Il provvedimento è stato accolto positivamente dall'Arci e anche in Trentino i giudizi sembrano essere positivi a patto che “accanto a queste norme si portino avanti gli interventi di tipo culturale”. A dirlo è il presidente del Consorzio dei Comuni Trentini, Paride Gianmoena che sottolinea anche i tanti interventi che si stanno sviluppando per una maggiore collaborazione tra comuni e forze dell'ordine.

 

“Queste nuove norme contenute del decreto – ha spiegato Gianmoena – devono prima di tutto essere lette all'interno di un quadro che già esiste. Sono un di più, certamente importante, ma che non può prescindere dall'investire in cultura e quindi nel cercare di creare posti di lavoro, nel cercare di migliorare l'approccio che i giovani hanno nella transizione tra scuola e lavoro. Nell'educazione alla sicurezza del cittadino. Tanti strumenti di tipo culturale che possono essere migliorati e di cui la politica deve occuparsi”.

 

A comporre il nuovo decreto sono 18 articoli. I 'vandali' che deturpano zone di pregio delle città non potranno più frequentarle per un periodo di 12 mesi. Per chi spaccia droga in luoghi di intrattenimento o discoteche, l'allontanamento può essere da un periodo che va da 1 a 5 anni.

 

Il provvedimento prevede anche la nascita di un “comitato metropolitano”, presieduto da sindaco e prefetto, che svolge attività di analisi sulla sicurezza urbana nel territorio di riferimento. Si prevede poi che enti pubblici e soggetti privati possano concorrere, anche finanziariamente, all'attuazione delle politiche integrate di sicurezza urbana.

 

 

Per migliorare la vivibilità è stata introdotta la possibilità da parte dei comuni di imporre sanzioni amministrative da 300 a 900 euro e l’allontanamento fino a 48 ore per chi danneggia il decoro cittadino ma anche la libera accessibilità, la fruizione di infrastrutture, luoghi di pregio artistico, storico o interessato da flussi turistici. Questo anche per chi abusa con gli alcolici o le droghe e fa accattonaggio molesto.

 

Sempre nell'ottica di avere città più pulite, accanto a tutto questo, il giudice ha anche la possibilità di disporre il ripristino o la ripulitura dei luoghi o risarcimento, per chi deturpa o imbratta beni immobili o mezzi di trasporto pubblici o privati.

 

“Ritengo che tutte queste misure – ha spiegato il presidente del Consorzio dei Comuni – vadano nella direzione di ripristinare la legalità nelle aree urbane.
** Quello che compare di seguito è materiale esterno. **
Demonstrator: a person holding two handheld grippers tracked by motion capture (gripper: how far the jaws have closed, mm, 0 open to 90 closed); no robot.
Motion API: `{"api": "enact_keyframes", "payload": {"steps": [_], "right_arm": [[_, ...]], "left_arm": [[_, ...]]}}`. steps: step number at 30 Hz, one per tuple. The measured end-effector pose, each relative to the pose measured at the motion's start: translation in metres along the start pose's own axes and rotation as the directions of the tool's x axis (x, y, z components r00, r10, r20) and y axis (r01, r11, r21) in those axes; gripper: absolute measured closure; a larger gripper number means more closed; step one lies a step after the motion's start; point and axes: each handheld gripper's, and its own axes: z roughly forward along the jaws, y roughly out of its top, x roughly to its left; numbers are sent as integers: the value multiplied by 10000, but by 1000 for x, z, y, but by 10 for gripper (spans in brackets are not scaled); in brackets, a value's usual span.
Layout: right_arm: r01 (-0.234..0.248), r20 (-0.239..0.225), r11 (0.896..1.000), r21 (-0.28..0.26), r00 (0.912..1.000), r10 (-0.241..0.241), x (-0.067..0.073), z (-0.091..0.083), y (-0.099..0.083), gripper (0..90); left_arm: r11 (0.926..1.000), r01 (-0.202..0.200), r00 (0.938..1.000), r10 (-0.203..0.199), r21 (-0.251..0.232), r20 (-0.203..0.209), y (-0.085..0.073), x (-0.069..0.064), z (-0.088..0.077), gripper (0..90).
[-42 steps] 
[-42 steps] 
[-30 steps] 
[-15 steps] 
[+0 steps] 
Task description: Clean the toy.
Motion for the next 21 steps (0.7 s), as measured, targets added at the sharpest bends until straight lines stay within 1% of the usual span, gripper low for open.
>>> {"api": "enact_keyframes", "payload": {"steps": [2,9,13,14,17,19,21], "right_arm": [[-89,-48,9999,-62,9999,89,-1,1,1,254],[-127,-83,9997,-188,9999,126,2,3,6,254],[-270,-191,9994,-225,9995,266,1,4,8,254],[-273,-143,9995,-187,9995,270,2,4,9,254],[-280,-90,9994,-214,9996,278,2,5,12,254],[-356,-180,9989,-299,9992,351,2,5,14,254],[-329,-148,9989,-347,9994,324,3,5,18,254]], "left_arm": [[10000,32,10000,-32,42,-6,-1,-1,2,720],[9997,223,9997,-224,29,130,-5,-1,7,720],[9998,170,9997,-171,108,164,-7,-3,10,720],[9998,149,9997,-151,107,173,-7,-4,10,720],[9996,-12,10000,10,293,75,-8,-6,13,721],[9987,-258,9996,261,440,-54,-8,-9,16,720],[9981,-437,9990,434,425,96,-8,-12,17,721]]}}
Questa è la strada giusta tenendo però sempre a mente che alcune misure sono l'estrema ratio”.

 

Le norme e le sanzioni non sono tutto. Paride Gianmoena, infatti, sottolinea l'importanza dei protocolli che sono stati già firmati in Trentino e che puntano ad un migliore coordinamento tra i tutti i comuni trentini e le forze dell'ordine.

 

“Chiaro che la dimensione del Trentino, sia geografica che di popolazione, è simile all'Alto Adige e ha delle conseguenze. I sindaci – ha spiegato il presidente del Consorzio dei Comuni - hanno richieste diverse rispetto a quelle che ricevono i primi cittadini delle città metropolitane. Quello che noi chiediamo è che ci sia un coordinamento più forte tra la Polizia municipale, che è incardinata sui comuni, e le altre Forze di polizia. In questa direzione si sta già lavorando molto con la regia del Commissario del governo e il Questore”.

 

A prendere corpo, in questi mesi, è anche il protocollo d'intesa firmato tra la Provincia e i Comuni e che ha visto l'istituzione di un tavolo al cui interno ci sono anche Trentino Network e Trentino Trasporti.

 

“L'idea sulla quale si sta lavorando – ha chiarito Paride Gianmoena – è quella di mettere in relazione e far comunicare tutte le telecamere che sono montate sul territorio trentino in modo tale che anche i vari sistemi di controllo riescano a parlarsi tra di loro. La Provincia ha già stanziato le risorse e il coordinamento del lavoro è affidato al Commissariato”.